EXERCISE DESCRIPTION
The word "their" marks the lines to find; copy every such line from the data below.

Stored data:
______________________________

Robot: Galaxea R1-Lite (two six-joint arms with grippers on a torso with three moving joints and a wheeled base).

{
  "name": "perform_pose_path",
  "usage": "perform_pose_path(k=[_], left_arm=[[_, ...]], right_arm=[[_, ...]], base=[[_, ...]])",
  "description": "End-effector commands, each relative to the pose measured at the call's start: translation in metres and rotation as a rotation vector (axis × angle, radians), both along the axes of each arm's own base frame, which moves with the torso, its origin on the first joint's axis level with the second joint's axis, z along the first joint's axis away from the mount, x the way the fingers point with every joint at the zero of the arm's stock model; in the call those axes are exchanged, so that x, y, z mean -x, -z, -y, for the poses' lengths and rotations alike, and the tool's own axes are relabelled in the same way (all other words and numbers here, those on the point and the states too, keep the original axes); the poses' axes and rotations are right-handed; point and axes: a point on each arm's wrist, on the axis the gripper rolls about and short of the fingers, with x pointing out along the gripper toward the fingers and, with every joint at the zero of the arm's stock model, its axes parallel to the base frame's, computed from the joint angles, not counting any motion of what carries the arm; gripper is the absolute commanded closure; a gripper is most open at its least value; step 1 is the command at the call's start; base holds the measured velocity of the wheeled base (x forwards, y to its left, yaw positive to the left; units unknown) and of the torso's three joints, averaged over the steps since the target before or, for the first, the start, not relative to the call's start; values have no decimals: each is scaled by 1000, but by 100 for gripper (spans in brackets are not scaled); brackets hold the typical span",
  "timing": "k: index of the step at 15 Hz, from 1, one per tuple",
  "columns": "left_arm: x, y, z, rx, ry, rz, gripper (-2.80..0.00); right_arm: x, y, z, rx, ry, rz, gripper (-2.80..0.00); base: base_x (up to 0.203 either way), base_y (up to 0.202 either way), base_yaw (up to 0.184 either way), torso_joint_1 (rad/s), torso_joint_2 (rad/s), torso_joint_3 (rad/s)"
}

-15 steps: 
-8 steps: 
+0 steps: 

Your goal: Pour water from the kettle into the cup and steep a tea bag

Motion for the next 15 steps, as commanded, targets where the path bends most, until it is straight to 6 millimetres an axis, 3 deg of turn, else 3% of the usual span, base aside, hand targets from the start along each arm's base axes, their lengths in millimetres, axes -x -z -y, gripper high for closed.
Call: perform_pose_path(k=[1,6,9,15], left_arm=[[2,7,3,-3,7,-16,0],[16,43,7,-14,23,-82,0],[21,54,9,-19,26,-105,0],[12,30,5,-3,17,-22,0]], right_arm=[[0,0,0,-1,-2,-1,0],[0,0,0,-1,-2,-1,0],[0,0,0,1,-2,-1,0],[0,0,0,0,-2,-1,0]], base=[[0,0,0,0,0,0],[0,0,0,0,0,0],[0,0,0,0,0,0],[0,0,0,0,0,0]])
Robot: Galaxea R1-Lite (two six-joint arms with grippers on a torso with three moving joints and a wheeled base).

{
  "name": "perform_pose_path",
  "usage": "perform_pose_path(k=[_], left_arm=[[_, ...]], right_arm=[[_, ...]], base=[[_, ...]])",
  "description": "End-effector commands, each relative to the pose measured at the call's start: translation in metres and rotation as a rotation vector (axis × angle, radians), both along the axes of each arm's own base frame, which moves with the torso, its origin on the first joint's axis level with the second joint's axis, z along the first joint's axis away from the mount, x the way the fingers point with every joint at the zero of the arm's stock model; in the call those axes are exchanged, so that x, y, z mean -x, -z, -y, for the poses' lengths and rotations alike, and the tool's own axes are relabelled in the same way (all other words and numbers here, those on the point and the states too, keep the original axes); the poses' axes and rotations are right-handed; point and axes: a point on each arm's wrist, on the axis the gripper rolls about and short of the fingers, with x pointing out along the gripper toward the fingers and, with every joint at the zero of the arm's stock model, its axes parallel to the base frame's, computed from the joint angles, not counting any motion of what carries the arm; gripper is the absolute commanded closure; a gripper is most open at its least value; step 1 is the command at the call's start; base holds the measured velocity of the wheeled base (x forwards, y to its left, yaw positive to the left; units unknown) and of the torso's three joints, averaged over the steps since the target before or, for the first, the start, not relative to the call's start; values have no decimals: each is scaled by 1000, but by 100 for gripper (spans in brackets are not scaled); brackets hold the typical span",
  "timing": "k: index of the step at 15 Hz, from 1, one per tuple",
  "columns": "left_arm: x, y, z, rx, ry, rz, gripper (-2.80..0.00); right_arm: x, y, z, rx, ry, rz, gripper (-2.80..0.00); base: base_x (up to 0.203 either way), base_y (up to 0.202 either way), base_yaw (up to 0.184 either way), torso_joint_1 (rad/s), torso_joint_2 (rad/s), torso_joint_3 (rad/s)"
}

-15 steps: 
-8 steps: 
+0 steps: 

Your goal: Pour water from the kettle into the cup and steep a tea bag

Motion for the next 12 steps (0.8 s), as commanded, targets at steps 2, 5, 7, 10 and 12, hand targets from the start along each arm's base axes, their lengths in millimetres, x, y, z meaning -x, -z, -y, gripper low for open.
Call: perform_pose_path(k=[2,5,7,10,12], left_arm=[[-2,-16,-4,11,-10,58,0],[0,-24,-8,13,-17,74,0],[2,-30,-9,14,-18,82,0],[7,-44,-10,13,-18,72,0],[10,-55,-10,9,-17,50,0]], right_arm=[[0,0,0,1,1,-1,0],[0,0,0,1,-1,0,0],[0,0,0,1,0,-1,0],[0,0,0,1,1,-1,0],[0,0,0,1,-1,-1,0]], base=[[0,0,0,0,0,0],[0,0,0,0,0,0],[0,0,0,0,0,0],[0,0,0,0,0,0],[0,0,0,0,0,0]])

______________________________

WORKED SOLUTION
Motion for the next 15 steps, as commanded, targets where the path bends most, until it is straight to 6 millimetres an axis, 3 deg of turn, else 3% of the usual span, base aside, hand targets from the start along each arm's base axes, their lengths in millimetres, axes -x -z -y, gripper high for closed.
Motion for the next 12 steps (0.8 s), as commanded, targets at steps 2, 5, 7, 10 and 12, hand targets from the start along each arm's base axes, their lengths in millimetres, x, y, z meaning -x, -z, -y, gripper low for open.

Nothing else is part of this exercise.